**Exercise brief:** Your answer must contain each line of the listing in which "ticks" appears, copied in full.

-------- Source data

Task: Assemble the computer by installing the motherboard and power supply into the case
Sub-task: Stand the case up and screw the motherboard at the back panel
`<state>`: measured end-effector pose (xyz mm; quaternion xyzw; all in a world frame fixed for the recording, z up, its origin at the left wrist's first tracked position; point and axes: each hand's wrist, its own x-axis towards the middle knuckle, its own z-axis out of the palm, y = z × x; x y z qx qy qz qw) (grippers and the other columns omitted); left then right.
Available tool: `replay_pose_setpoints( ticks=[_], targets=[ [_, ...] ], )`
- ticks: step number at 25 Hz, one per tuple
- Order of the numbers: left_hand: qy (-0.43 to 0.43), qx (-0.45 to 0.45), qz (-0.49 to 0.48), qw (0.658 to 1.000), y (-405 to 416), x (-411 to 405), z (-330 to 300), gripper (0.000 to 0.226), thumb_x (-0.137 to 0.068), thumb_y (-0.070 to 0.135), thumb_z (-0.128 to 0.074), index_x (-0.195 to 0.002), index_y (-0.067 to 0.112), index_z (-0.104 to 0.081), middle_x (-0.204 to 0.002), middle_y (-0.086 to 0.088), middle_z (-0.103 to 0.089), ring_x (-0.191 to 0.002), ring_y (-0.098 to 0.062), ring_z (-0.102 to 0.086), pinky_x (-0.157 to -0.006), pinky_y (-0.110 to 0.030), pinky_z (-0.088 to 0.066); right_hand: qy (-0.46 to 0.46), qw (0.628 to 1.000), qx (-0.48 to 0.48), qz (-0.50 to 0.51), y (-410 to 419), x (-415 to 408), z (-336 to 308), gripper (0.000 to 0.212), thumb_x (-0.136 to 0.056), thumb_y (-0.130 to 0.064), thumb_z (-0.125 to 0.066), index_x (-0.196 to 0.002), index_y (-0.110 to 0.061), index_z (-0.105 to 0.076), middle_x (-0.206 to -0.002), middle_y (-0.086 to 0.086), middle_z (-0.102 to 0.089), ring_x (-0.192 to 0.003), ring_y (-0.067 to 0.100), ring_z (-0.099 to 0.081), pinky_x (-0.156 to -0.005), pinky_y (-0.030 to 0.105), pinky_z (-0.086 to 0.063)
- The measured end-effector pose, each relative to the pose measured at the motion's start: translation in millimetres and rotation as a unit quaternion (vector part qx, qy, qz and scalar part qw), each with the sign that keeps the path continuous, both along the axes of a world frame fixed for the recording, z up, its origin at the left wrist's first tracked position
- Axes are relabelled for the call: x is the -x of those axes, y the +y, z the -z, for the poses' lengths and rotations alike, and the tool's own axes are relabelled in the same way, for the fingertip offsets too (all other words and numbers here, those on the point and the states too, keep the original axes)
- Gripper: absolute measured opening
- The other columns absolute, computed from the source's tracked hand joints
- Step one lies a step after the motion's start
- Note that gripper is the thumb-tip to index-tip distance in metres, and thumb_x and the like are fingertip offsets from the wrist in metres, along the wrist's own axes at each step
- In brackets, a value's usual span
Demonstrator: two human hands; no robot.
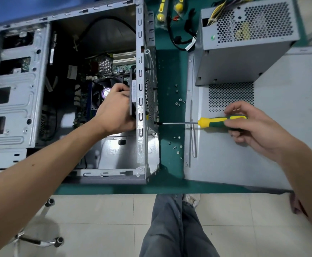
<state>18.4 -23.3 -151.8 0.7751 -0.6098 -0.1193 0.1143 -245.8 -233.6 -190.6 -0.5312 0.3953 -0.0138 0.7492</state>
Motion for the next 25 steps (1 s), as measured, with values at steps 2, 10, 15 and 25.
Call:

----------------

**Reply:**
Available tool: `replay_pose_setpoints( ticks=[_], targets=[ [_, ...] ], )`
- ticks: step number at 25 Hz, one per tuple

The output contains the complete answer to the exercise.